Words have the ability to affect. Actions wreak effect. I’d much rather have the latter. The world will almost always want to give you the former, because it requires virtually nothing from you. The latter, however, is an offering of tremendous import. It is the honoring of the calling, not the decision to honor the calling.
It is the act of wading through your wounds, not the voicing of your intention to face your wounds.
It is the performing of the hair-splitting, mundane, excruciating work—done while no one is watching, not the shouting of your abilities from the rooftops.
It is, at its core, the beneficence of the greatest warrior: the warrior of service.
We need many more of these warriors in the world. I always wanted to be one myself, but spent most of my childhood and adult life merely thinking about it.

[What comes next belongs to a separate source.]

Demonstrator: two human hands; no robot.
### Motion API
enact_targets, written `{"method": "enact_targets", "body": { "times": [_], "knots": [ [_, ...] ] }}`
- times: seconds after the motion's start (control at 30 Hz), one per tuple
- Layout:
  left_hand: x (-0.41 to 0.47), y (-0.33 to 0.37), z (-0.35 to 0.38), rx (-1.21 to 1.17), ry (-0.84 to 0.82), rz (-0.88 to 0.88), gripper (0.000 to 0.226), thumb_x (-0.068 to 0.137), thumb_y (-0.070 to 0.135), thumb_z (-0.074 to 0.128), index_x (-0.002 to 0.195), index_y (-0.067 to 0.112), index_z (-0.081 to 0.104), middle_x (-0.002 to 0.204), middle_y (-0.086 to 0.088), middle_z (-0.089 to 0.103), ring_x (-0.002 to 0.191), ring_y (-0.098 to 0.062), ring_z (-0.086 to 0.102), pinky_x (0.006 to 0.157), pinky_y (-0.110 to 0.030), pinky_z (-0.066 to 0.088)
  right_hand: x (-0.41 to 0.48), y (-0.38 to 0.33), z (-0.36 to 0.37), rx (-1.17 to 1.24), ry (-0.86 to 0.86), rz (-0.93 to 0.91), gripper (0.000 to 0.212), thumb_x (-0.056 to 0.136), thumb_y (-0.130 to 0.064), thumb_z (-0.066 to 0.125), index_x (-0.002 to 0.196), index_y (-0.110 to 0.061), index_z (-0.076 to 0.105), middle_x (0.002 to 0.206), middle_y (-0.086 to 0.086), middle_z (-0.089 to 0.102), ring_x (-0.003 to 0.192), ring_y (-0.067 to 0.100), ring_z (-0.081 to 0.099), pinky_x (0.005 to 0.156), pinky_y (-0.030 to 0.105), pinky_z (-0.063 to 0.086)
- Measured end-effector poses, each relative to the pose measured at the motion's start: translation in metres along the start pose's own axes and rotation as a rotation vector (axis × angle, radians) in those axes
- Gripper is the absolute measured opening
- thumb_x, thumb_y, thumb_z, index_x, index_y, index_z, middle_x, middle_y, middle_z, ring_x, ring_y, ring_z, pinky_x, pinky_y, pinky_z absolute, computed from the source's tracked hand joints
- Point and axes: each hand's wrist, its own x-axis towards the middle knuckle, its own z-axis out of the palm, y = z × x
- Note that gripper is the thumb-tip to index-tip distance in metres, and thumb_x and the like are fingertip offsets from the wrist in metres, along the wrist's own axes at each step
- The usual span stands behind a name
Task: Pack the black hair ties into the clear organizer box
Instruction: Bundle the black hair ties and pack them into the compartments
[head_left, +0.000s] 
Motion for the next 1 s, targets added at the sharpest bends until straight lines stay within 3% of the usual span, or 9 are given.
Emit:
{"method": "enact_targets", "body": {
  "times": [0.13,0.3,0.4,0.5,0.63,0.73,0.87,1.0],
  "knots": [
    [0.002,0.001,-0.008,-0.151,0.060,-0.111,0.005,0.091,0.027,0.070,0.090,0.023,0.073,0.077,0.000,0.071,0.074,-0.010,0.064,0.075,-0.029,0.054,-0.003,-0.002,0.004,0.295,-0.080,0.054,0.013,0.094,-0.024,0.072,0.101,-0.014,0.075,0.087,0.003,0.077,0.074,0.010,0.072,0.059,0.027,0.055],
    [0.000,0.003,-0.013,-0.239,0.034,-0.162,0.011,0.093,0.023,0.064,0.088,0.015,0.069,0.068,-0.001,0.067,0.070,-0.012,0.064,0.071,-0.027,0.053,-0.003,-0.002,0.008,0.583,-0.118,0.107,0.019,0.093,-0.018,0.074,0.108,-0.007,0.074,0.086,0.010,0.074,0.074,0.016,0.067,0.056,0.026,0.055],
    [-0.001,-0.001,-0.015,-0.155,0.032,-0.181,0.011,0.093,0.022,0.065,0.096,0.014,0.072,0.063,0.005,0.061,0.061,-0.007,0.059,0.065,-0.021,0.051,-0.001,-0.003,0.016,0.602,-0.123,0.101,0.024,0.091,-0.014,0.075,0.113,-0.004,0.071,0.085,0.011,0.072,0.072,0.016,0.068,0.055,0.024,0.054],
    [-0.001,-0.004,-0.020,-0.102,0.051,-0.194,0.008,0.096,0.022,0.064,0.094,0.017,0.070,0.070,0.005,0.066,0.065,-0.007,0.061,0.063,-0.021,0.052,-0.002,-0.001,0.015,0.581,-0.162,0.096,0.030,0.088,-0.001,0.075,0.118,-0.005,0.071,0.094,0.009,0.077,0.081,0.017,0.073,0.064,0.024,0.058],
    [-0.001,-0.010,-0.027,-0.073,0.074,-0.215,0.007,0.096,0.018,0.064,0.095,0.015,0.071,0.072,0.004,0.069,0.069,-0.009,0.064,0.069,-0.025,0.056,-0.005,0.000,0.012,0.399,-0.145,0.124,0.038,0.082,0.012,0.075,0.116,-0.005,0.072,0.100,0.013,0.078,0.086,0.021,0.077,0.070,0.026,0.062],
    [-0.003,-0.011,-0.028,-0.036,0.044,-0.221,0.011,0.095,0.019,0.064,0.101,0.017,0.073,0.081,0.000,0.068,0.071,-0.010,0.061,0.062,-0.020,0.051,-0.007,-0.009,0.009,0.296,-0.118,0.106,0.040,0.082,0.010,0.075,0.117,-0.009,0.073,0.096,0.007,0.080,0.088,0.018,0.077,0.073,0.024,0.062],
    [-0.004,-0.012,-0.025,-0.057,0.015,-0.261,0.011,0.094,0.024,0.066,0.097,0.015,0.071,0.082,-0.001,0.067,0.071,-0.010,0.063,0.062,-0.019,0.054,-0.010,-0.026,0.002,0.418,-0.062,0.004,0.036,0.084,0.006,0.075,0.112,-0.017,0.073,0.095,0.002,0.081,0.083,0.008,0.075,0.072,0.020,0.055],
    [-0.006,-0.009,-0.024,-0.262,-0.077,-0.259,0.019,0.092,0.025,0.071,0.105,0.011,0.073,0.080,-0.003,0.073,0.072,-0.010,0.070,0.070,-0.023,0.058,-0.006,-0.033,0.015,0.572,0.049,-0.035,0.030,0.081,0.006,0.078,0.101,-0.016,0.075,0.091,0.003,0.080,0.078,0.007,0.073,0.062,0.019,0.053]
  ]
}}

So I don’t say I’m going to take responsibility for anything. Instead, I act. And when I don’t, I forgive myself quickly, undertaking a thorough process of self-examination.
The first choice—to fixate on saying, not doing—did not destroy my life. But it did prevent it from coming into being. I had not done what I am attempting to do now.
I had not gifted myself to the world, in all my weakness, pain, and yes, strength.
It was only when I finally admitted that my wounds were not my fault—not my responsibility—that this began to transpire.
But it has only begun. The rest will evolve slowly. It will be tremendously painful at times. But it is what I must do if I want to live authentically.
And I must do that.
It is the essence of love.
My highest calling.
Perhaps it is yours as well.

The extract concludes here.